We left the plantation in a Land Rover and continued up the mountain where we had the pleasure to enter a cloud rain forest (so excited, you have no idea).  This is an amazing place at around 2000m elevation where clouds like to hang out.  The high humidity creates a niche environment for some novel species. There are panthers, monkeys, rare leopards, and zillions of interesting insects.  As far as vegetation goes, every tree is actually home to hundreds of plants.  Moss covers every surface, actively extracting moisture from the clouds, condensing it, and delivering it to its host.  Leaves fall from higher trees onto lower branches and decompose there forming micro-environments that host other smaller plants and myriad insects.  Then there's the carnivorous pitcher plant which anyone who's watched the entire Planet Earth series will no doubt recognize.  It lures insects onto its rim with the promise of sweet nectar and they fall into it, being digested alive in a mixture of water and digestive enzymes.  Crafty plant!  Walking through the forest was like trekking over a giant sponge.  Water oozed out of the ground all around our feet and as soon as we released the pressure, the earth would spring back to its former position.

Jungle ferns

Moss captures moisture right out of the clouds and delivers it to the forests co-inhabitants.

The diabolical pitcher plant!
Dinosaur era mega-ferns grow to tree height in the cloud rain-forest.

Halfway down the mountain brought us to the tea factory where we watched tea leaves be rolled, oxidized, dried, and graded.  At the end, we tried out a couple of the high end white teas on offer in the tasting room (accompaniment by apple and strawberry desserts).

Tea time!
The last stop of the morning was the butterfly/insect/other scary things garden where we saw a toad as big as my head, some scary snakes,and had a gecko walk all over me.

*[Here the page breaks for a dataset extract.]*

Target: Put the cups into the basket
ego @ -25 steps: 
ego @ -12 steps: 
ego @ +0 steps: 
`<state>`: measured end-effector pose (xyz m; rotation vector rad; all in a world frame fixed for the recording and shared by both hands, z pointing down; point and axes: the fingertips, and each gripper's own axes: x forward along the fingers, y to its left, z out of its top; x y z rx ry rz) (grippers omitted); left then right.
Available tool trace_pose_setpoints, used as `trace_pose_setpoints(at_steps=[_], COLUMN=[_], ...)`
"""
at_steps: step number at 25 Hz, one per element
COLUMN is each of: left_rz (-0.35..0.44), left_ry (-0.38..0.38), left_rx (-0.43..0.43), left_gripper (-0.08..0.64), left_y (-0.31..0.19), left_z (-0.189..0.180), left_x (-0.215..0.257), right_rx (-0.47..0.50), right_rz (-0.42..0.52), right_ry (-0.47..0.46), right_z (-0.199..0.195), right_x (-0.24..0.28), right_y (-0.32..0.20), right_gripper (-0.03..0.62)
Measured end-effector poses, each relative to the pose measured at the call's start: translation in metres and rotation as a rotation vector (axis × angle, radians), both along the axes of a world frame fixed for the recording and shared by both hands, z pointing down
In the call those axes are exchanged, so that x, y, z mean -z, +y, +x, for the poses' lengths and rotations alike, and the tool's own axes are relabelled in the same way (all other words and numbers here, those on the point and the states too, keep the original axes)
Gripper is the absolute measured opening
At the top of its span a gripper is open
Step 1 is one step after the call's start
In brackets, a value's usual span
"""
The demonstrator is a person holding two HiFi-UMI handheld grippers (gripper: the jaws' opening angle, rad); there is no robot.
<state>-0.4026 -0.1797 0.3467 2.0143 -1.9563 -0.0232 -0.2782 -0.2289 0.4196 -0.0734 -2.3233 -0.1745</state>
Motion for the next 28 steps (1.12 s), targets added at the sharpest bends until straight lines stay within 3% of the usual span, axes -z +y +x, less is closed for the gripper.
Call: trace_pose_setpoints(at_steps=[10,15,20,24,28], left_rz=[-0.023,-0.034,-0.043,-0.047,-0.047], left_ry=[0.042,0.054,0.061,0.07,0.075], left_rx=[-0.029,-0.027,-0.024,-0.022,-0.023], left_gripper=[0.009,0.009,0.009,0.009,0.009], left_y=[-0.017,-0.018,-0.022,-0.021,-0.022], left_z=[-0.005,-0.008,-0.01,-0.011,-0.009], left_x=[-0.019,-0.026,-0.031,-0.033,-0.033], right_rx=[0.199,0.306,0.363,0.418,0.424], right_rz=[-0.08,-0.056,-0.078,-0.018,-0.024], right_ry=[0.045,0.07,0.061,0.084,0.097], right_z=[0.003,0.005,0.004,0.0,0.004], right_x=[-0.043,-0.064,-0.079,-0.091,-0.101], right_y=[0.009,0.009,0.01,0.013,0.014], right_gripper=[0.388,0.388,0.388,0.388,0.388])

The only non-scary thing in the butterfly garden
Snake orgy

Two flower pedals picked from an overhanging vine

My grandma could tell me all about this thing
Our guide for the tour was amazing.  He had interesting and relevant information on the geology and ecology of the area as well as the hill people that still live in the jungle.  He showed us all sorts of wild edible species such as citronella, wild ginger, spearmint, and cinnamon.  I found out later that he had studied forestry at university and got his masters in something related to insects.  He spent time in Kuala Lumpur as a soft-skill consultant which explained how seamlessly he incorporated humor with his informative lectures, and after all of this experience he had chosen to be a guide for interest-sake and to serve his love of nature.

Getting the low-down on all things tea
What a great day.  The more time I spend in Malaysia the more glad I am that I came.

David J Parker

P.S.  Check out the previous post, Meditations II.  I added pictures!

1 comment:

  1. The adventures continue... with all the walking you guys should be in great shape when you get back!!! The tea tours and testing sound great. The cloud rain forest sounds incredible. The pitch plants sound scary...from the pix it was hard to tell how big they were.